- **Your task**: From the first line of the data through the line containing "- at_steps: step", return each line exactly.

[Given material — start]

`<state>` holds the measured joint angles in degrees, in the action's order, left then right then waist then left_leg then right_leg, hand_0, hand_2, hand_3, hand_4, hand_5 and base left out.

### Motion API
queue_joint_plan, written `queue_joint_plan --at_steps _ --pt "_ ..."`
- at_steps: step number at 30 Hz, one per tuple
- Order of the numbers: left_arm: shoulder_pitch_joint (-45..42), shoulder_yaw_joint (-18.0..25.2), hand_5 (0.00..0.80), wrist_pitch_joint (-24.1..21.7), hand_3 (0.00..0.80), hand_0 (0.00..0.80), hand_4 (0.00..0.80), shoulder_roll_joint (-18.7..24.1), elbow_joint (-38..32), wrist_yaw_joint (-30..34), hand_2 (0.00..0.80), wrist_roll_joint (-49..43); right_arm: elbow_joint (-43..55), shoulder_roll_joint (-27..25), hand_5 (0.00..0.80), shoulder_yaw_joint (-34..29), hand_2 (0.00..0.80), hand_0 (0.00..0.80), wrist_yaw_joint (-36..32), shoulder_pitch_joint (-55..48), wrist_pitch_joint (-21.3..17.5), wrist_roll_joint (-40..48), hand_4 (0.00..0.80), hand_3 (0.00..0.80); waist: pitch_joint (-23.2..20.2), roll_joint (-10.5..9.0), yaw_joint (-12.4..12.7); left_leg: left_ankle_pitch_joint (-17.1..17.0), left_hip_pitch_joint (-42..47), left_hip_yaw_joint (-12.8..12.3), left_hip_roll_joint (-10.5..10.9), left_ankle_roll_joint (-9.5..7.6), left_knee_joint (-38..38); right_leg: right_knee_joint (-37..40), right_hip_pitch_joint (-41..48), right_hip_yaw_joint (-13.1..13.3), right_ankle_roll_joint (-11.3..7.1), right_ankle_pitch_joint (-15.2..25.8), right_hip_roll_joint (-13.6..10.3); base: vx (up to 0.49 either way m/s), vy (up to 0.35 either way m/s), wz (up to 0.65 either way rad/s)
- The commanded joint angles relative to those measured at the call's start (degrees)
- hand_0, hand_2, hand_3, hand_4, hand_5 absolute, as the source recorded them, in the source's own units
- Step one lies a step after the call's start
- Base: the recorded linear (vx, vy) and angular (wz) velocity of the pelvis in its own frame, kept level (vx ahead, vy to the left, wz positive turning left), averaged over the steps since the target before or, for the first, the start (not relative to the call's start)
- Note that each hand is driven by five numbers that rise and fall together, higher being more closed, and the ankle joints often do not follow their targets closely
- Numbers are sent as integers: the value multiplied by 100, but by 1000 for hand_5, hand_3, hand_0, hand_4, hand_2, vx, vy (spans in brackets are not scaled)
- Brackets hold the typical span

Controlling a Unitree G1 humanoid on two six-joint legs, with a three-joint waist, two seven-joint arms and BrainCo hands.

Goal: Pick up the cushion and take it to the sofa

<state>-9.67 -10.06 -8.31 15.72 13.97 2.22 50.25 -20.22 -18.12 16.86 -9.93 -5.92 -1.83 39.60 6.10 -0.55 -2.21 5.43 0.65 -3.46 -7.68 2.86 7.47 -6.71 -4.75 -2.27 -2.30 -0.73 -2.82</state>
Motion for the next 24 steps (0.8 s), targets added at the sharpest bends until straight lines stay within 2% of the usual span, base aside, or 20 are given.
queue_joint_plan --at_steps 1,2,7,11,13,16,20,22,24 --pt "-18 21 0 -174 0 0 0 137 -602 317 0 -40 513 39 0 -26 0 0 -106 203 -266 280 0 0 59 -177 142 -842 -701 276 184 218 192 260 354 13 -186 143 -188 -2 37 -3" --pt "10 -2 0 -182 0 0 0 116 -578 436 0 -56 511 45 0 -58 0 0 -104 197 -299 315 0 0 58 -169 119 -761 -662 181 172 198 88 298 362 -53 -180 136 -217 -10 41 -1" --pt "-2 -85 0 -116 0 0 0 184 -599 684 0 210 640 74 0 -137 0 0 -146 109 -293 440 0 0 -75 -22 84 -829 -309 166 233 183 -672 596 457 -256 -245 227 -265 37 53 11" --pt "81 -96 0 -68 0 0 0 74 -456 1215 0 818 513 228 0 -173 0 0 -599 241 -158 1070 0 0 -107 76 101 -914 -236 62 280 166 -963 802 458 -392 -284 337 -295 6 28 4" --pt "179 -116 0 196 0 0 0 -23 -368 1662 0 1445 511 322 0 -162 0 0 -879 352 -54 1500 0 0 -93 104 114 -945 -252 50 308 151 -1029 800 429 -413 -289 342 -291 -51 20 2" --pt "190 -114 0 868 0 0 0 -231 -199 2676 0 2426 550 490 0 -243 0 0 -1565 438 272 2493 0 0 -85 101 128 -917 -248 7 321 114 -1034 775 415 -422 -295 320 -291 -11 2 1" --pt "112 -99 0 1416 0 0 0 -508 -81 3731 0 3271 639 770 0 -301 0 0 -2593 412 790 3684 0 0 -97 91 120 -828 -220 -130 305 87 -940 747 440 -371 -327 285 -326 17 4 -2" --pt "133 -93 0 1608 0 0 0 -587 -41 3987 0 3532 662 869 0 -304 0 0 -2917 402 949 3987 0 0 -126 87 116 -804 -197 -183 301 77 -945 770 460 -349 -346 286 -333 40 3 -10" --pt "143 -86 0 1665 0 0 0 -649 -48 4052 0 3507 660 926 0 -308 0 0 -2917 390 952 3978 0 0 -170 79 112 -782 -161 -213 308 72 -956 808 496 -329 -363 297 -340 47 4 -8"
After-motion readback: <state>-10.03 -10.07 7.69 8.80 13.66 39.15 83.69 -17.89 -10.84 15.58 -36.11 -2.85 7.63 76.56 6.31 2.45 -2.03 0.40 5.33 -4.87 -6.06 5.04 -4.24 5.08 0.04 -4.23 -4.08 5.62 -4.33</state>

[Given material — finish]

- **Solution to this problem**:
`<state>` holds the measured joint angles in degrees, in the action's order, left then right then waist then left_leg then right_leg, hand_0, hand_2, hand_3, hand_4, hand_5 and base left out.

### Motion API
queue_joint_plan, written `queue_joint_plan --at_steps _ --pt "_ ..."`
- at_steps: step number at 30 Hz, one per tuple

Work on this exercise has been finished.